Lee delivers exposure that has helped turn around certain businesses, with lines out the door and accolades from happy owners, with over 14.5 million followers on TikTok alone.

Then Lee arrived in Atlanta.

His visit sparked viral videos, death threats, replies from Grammy-winning performers, and, according to some, a long-overdue reckoning for Atlanta’s culinary industry.

Lee, a 27-year-old former MMA fighter, has become so famous for evaluating restaurants that it is now his full-time job.

Unlike some food influencers compensated for their reviews and thoughts, Lee claims in his videos that he pays for his meals and even sends family members to pick up his orders so he isn’t recognized and treated differently.

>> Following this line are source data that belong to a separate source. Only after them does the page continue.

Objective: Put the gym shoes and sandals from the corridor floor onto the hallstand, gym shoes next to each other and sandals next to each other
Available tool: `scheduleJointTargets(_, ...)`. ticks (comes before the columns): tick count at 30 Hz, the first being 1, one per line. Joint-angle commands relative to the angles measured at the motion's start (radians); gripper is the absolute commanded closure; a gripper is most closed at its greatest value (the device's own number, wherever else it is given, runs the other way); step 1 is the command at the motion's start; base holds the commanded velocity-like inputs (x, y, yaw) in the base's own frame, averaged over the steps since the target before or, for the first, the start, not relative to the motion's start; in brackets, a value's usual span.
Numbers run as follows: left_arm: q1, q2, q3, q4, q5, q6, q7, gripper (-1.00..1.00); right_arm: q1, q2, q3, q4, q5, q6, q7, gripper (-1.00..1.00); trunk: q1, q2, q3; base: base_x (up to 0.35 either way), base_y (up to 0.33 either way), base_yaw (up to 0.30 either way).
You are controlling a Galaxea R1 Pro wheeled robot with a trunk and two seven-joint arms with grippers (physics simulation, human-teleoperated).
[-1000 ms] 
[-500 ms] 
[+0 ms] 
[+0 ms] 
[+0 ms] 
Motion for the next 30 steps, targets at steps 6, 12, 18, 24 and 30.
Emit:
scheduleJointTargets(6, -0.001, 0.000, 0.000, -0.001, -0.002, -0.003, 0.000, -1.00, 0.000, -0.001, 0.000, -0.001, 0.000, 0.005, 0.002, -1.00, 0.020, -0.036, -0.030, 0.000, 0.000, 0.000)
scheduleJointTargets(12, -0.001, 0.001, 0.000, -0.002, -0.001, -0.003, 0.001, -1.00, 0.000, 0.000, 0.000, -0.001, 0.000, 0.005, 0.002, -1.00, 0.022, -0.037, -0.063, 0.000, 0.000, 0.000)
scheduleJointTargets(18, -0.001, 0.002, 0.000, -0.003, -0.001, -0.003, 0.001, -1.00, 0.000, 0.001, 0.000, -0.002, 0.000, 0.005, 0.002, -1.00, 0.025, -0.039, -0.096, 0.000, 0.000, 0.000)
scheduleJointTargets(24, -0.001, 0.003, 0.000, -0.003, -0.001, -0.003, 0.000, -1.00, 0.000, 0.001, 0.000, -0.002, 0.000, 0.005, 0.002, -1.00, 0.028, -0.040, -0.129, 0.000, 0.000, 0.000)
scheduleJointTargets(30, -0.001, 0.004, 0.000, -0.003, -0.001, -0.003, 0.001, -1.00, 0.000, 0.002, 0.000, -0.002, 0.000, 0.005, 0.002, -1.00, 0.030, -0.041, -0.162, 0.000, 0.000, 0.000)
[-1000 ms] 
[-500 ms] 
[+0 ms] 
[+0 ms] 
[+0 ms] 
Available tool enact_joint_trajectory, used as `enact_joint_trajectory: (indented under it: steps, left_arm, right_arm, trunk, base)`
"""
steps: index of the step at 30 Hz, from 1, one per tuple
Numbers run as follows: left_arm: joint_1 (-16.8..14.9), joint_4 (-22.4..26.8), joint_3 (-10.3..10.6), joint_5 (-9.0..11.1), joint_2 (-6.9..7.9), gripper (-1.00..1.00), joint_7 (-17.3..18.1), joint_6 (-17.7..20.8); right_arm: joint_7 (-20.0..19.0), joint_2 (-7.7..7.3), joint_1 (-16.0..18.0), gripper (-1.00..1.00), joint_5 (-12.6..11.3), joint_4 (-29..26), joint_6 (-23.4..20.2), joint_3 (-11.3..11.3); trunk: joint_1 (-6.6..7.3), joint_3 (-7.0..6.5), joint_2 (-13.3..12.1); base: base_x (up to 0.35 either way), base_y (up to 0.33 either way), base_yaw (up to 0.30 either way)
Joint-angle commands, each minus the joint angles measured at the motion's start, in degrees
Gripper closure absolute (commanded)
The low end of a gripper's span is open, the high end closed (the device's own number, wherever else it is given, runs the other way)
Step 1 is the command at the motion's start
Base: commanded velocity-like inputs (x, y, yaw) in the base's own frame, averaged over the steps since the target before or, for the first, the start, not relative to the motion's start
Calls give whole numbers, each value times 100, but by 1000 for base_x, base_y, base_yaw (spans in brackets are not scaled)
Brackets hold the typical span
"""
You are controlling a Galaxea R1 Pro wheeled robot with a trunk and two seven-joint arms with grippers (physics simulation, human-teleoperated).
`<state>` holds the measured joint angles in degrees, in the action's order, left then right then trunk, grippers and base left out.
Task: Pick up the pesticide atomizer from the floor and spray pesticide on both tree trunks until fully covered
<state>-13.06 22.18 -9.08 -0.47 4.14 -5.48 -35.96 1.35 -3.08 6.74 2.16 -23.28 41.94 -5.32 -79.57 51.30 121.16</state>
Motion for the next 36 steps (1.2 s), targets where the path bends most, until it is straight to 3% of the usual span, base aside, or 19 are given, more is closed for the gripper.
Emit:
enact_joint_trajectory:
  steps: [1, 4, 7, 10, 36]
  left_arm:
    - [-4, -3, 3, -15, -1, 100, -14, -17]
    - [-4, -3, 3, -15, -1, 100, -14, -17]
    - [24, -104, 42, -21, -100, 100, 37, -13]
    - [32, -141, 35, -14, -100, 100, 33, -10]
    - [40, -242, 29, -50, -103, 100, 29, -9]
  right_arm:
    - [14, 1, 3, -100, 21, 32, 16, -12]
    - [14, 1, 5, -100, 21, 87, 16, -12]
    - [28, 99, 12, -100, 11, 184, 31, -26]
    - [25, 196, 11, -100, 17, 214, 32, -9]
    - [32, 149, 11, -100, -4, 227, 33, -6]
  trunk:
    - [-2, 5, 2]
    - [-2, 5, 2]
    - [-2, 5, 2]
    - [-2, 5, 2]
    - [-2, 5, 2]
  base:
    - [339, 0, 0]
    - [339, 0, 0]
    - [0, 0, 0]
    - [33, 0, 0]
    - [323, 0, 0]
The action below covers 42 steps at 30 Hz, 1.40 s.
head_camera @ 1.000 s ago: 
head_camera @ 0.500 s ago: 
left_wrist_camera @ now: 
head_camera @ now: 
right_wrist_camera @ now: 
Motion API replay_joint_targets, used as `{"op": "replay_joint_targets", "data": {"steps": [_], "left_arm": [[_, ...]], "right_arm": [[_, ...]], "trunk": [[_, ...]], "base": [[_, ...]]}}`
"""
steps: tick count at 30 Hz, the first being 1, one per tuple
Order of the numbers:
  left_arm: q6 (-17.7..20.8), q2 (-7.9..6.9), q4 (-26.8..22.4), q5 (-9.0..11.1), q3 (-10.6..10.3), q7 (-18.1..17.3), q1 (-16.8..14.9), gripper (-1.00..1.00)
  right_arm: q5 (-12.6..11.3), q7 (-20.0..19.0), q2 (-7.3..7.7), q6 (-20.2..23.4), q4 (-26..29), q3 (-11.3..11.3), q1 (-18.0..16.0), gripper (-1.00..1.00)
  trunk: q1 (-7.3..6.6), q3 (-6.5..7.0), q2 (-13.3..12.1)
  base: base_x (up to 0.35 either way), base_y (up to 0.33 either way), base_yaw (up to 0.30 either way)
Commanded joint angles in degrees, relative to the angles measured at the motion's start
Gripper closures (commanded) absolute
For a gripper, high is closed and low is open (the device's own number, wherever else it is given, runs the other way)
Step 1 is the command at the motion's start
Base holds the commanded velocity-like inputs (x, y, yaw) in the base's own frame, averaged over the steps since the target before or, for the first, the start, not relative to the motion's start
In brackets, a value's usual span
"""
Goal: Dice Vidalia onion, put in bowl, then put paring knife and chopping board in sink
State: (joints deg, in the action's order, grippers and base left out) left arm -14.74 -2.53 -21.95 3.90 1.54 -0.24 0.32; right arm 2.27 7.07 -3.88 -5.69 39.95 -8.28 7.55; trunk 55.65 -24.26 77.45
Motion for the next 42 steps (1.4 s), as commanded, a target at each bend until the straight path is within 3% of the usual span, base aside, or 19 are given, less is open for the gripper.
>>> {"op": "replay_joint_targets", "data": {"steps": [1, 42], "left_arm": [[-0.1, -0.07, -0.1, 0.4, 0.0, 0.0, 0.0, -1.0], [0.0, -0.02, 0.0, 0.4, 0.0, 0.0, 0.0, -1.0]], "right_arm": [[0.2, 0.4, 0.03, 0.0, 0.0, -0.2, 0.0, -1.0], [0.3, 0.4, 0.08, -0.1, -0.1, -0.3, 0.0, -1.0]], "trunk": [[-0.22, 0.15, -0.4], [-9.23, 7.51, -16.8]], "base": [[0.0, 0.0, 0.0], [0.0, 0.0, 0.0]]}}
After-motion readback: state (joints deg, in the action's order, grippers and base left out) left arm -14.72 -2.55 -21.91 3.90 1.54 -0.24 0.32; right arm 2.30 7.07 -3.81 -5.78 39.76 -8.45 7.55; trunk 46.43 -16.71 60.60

The Las Vegas-based everyman reviewer has a distinct style: he consumes the meal in his vehicle and records his emotions while always pushing his followers not to rely solely on his experience and to try out the venues for themselves.

Lee also attempts to discourage his followers from becoming critical of businesses whose food he hasn’t rated favorably on social media, frequently pointing out that every firm can have a bad day and that people rely on their business for a living.

His focus on small companies and food trucks, frequently owned by Black people, has endeared him to restaurant owners who have received positive feedback. Having him taste your meal is known online as “Keith Lee-d.”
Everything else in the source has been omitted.